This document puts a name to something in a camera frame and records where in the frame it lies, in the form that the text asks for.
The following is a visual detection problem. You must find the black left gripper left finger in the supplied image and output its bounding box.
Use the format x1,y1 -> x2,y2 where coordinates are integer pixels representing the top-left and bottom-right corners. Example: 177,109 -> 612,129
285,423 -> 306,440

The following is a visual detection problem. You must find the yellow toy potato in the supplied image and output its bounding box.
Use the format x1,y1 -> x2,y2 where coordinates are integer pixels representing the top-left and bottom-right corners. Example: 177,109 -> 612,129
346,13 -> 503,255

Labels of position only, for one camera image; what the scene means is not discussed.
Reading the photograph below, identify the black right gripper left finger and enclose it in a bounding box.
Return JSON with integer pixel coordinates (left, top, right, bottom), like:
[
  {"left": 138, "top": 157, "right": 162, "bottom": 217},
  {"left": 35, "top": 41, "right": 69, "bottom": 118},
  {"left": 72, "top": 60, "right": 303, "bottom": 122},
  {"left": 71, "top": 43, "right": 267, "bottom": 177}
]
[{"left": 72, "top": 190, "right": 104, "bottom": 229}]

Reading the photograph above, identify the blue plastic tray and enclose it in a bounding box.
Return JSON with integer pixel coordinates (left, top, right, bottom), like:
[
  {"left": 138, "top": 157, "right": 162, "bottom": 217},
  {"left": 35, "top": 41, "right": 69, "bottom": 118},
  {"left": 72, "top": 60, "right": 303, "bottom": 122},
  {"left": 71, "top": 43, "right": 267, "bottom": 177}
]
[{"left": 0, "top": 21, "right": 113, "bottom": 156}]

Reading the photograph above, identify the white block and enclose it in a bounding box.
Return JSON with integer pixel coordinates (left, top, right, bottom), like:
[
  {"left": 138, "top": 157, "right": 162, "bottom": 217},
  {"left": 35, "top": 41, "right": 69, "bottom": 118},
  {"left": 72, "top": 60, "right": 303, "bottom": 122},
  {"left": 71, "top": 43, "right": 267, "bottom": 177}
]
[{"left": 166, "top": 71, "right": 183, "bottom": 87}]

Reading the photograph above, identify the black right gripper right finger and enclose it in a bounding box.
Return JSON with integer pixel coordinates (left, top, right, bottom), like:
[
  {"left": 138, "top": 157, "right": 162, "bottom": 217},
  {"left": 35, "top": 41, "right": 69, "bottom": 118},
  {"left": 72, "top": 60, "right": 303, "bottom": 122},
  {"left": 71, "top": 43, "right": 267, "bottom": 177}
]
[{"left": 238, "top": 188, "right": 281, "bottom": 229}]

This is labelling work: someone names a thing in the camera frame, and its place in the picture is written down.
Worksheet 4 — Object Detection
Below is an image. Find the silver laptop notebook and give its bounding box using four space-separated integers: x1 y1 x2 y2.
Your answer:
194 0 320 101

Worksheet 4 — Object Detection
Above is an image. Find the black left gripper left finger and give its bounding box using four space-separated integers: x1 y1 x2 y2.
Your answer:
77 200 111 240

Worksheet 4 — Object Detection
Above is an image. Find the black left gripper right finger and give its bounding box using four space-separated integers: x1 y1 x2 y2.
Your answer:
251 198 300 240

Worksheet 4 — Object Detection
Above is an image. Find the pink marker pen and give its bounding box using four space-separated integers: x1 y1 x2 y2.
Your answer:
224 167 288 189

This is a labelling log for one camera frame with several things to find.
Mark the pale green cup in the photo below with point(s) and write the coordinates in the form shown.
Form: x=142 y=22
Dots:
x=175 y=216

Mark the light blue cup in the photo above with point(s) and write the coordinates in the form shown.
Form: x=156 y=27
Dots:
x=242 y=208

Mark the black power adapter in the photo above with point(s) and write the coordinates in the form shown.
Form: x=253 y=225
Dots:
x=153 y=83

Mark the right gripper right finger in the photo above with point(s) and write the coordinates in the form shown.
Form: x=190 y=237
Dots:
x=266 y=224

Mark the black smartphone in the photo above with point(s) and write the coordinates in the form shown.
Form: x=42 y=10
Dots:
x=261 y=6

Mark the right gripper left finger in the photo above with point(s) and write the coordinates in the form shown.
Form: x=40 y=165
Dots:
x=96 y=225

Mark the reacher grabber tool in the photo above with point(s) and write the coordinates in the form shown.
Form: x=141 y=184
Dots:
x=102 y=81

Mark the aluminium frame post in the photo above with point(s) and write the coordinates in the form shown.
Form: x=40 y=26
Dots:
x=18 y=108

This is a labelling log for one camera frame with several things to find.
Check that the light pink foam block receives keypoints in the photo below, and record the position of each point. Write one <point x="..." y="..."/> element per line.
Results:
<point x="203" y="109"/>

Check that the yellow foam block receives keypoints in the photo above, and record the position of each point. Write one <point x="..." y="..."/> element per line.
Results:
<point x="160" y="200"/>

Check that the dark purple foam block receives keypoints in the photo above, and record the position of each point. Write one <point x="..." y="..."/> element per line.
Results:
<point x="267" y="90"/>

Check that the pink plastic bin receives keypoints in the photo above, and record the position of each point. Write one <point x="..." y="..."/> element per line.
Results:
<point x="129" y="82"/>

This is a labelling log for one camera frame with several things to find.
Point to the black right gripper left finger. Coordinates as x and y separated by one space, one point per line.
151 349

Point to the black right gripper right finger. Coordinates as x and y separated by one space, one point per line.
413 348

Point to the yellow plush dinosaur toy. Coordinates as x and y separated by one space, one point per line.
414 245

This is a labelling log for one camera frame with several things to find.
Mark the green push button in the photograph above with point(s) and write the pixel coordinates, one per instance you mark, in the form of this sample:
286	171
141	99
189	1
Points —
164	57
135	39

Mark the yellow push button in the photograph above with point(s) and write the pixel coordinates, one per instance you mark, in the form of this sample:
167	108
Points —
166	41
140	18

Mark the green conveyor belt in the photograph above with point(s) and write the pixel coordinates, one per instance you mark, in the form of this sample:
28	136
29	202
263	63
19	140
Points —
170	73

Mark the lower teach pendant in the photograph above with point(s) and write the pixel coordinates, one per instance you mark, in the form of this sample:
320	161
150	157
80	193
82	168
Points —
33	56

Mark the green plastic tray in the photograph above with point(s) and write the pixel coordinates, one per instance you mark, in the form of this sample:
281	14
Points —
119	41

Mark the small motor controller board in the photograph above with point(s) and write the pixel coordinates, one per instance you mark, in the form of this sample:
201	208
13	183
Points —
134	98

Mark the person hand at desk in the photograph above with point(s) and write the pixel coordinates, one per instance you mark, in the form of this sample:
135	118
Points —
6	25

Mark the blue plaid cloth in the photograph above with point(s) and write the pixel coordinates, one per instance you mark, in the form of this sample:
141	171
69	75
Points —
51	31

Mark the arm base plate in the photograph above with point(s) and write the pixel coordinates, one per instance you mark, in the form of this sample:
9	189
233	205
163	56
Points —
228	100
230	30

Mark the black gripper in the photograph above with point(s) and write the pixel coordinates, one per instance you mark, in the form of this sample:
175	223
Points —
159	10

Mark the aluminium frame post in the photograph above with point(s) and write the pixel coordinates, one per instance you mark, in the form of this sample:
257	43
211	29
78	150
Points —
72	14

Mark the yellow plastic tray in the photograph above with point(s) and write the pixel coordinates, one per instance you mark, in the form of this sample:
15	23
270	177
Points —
━━━
Activity: For this exercise, copy each line from the listing above that has the word "tray".

Task answer:
Reading the photograph above, identify the blue plastic tray and enclose it in a bounding box.
Mark the green plastic tray in the photograph above with point(s) and write the pixel coordinates, one per instance you mark, in the form of this sample:
Mark the yellow plastic tray in the photograph above with point(s) and write the pixel coordinates, one per instance you mark, in the form of this sample:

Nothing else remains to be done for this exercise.